On Dec. 30, 1947, her nephew, King Michael, forced by the Communists to abdicate. The next week, Princess Ileana and the rest of the royal family were exiled.

Princess Ileana immigrated with her family to Switzerland then Argentina before settling in 1950 in the United States, a move that ultimately led to divorce. To support her children, she sold her diamond and sapphire tiara, lectured about life behind the Iron Curtain, and wrote the autobiography “I Live Again.”

In 1961, after her children were grown, the 52-year-old princess became a postulant. She ended a second marriage to do so.

“In my heart, I have always wanted to become a nun,” she said. “But there was so much to be done in Romania when I was young.”

Princess Ileana took the monastic vows of stability, obedience, poverty and chastity in 1967 and, with that profession, became Mother Alexandra. Later that year, she put up a trailer on 100 acres of farmland outside Ellwood City and began building an English-speaking monastery for Orthodox women of all ethnic backgrounds.

Even though she has stepped down as the monastery’s abbess, Mother Alexandra’s work goes on. She oversees construction of a new complex to accommodate more activities and the growing number of women drawn to the cluster of redwood buildings on a hill.

Her royal background, surprisingly, has helped her cope with the austerity of monastic life: two-hour prayer sessions three times a day, black habits and headdress, renunciation of the temporal world and ail its trappings.

“As a royal person, you have to be very disciplined,” she said. “From the beginning of your life, you are a public person. You belong to the country. Your own personal amusement does not play any part. Your duty comes first.

From that point of view… I’ve watched the other sisters, the struggles they have I don’t. For me, it isn’t difficult.

What is difficult for her is dealing with the strangers who periodically show up at monastery, hoping for a glimpse of a real-life princess.

“It’s my cross I have to bear,” she said, sighing.

To her sisters in spirit, she is just another nun.

“We live quite equally here,” said the Very Rev. Mother Christophora, the monastery’s abbess.

“Each of us has a background and a past. It’s there and you think about it occasionally,” said the 34-year-old abbess, a former alcoholism counselor from Lopez, Sullivan County. “But most of the time, we’re just getting along, surviving, loving our faith. Of course, that’s the way it should be. We should leave our past behind.”
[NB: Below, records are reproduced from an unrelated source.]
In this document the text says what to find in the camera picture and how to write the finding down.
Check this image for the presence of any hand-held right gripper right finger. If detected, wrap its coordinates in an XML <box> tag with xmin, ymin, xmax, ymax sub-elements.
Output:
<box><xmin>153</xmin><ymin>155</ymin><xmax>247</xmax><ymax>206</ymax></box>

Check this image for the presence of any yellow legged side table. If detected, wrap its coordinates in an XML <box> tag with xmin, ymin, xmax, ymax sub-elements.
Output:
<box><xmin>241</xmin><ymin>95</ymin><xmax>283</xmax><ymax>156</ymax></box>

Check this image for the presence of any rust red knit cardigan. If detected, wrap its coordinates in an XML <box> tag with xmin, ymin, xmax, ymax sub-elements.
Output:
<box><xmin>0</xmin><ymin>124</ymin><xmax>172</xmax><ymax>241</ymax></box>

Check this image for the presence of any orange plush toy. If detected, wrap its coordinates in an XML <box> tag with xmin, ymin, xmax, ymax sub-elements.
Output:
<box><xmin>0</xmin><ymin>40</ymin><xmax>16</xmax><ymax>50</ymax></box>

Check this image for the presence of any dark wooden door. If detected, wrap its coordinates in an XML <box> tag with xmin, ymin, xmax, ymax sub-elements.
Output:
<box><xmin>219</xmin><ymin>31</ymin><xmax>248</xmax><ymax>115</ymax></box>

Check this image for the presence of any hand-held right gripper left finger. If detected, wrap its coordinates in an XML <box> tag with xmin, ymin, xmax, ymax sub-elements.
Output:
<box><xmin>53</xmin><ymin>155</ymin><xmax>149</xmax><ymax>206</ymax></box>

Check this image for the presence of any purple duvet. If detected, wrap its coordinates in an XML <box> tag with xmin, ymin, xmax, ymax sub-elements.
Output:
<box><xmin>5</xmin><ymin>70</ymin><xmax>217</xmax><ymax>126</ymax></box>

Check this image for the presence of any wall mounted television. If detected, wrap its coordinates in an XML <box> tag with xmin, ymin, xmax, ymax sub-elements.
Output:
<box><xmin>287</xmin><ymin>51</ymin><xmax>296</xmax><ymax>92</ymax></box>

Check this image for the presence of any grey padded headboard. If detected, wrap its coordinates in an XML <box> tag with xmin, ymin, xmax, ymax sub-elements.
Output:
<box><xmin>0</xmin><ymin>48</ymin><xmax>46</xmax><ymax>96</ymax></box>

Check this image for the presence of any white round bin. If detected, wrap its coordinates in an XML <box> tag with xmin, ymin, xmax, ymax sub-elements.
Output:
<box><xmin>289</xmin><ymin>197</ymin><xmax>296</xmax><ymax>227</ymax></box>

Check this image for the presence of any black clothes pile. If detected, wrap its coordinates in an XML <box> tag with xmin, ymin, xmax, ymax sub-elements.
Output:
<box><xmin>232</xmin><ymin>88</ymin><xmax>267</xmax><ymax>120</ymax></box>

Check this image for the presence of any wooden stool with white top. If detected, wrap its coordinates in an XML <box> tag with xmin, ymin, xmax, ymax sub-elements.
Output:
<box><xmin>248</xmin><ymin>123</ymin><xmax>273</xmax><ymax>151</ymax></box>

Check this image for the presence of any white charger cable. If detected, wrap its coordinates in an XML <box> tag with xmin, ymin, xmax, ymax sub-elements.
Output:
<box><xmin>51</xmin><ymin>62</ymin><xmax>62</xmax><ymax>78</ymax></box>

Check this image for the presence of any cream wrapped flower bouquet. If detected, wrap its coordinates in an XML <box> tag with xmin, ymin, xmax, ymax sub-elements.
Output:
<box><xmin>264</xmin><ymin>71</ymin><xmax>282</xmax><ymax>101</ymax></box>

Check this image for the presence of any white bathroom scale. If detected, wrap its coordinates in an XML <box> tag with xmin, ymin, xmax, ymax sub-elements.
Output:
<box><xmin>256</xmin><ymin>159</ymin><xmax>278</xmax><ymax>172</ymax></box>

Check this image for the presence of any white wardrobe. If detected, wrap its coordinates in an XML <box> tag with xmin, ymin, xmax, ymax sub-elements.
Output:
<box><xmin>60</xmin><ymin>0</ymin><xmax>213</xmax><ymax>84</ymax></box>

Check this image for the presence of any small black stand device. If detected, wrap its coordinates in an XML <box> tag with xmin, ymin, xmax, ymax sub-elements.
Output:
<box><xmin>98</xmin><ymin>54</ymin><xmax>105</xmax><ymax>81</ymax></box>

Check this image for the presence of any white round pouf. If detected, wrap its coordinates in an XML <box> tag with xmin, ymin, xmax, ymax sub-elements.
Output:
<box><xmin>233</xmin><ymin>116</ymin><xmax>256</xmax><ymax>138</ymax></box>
“Mother Alexandra is a nun, sure. She’s in the garden, in the flowers, digging like everybody else,” said the Rev. Roman Braga, 65, the monastery’s chaplain.

Although she treasures her secular past, Mother Alexandra has no desire to resurrect it by visiting Romania, even if she could. Her passport, British because of her House of Hanover ancestry, is stamped: “You have no right to return.”

“I couldn’t bear to see everything that my parents did, we all did and worked for, destroyed,” she said.

Still, there are times, especially around Romania’s National Day on May 10, when her heart longs for the land she left behind.

“I’ll always be homesick,” she said. “I think that’s an illness of which one is never cured. You accept it like one accepts anything else.

“Besides, what I’m homesick for doesn’t exist anymore. That’s the tragedy.”